#### [What is required]
Starting with the opening line of the material, restate every line word for word, and end on the line containing "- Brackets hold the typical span".
--
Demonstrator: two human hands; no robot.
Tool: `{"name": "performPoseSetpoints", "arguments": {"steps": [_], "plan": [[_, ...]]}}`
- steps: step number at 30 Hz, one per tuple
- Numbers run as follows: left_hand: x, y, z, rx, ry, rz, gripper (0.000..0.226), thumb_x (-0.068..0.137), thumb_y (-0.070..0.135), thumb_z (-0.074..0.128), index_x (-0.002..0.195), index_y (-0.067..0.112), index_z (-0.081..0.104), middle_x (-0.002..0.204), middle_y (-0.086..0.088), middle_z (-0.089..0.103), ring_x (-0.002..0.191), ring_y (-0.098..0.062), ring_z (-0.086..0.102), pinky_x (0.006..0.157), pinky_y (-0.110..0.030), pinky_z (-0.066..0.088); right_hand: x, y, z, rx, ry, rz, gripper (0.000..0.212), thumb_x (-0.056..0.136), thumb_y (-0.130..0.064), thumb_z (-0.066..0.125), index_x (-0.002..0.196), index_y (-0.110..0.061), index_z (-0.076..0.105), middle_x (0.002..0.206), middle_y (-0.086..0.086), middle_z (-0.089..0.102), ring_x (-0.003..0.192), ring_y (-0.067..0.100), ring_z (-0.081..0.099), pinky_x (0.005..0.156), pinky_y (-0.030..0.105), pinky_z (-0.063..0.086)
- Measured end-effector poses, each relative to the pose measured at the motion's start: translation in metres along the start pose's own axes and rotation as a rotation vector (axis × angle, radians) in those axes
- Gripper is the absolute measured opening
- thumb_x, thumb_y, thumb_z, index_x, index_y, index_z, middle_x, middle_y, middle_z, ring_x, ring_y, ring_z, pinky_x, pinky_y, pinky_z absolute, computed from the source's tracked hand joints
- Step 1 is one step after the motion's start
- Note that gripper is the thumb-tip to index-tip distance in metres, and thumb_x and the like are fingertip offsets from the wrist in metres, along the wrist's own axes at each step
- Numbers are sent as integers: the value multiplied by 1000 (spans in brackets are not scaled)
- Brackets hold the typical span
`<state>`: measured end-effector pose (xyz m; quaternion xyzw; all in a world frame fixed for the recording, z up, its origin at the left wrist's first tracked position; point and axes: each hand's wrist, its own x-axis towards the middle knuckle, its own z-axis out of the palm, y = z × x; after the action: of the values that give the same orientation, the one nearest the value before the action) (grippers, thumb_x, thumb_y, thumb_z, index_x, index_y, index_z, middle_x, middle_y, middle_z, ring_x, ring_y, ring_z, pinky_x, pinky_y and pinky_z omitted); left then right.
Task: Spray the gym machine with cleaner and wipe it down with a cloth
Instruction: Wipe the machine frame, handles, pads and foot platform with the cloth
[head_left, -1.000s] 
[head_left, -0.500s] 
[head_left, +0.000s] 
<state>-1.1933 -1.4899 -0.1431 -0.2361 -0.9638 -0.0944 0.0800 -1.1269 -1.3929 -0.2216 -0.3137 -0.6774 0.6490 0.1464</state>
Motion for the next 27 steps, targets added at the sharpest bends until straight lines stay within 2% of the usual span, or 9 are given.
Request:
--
#### [Output for this task]
Demonstrator: two human hands; no robot.
Tool: `{"name": "performPoseSetpoints", "arguments": {"steps": [_], "plan": [[_, ...]]}}`
- steps: step number at 30 Hz, one per tuple
- Numbers run as follows: left_hand: x, y, z, rx, ry, rz, gripper (0.000..0.226), thumb_x (-0.068..0.137), thumb_y (-0.070..0.135), thumb_z (-0.074..0.128), index_x (-0.002..0.195), index_y (-0.067..0.112), index_z (-0.081..0.104), middle_x (-0.002..0.204), middle_y (-0.086..0.088), middle_z (-0.089..0.103), ring_x (-0.002..0.191), ring_y (-0.098..0.062), ring_z (-0.086..0.102), pinky_x (0.006..0.157), pinky_y (-0.110..0.030), pinky_z (-0.066..0.088); right_hand: x, y, z, rx, ry, rz, gripper (0.000..0.212), thumb_x (-0.056..0.136), thumb_y (-0.130..0.064), thumb_z (-0.066..0.125), index_x (-0.002..0.196), index_y (-0.110..0.061), index_z (-0.076..0.105), middle_x (0.002..0.206), middle_y (-0.086..0.086), middle_z (-0.089..0.102), ring_x (-0.003..0.192), ring_y (-0.067..0.100), ring_z (-0.081..0.099), pinky_x (0.005..0.156), pinky_y (-0.030..0.105), pinky_z (-0.063..0.086)
- Measured end-effector poses, each relative to the pose measured at the motion's start: translation in metres along the start pose's own axes and rotation as a rotation vector (axis × angle, radians) in those axes
- Gripper is the absolute measured opening
- thumb_x, thumb_y, thumb_z, index_x, index_y, index_z, middle_x, middle_y, middle_z, ring_x, ring_y, ring_z, pinky_x, pinky_y, pinky_z absolute, computed from the source's tracked hand joints
- Step 1 is one step after the motion's start
- Note that gripper is the thumb-tip to index-tip distance in metres, and thumb_x and the like are fingertip offsets from the wrist in metres, along the wrist's own axes at each step
- Numbers are sent as integers: the value multiplied by 1000 (spans in brackets are not scaled)
- Brackets hold the typical span

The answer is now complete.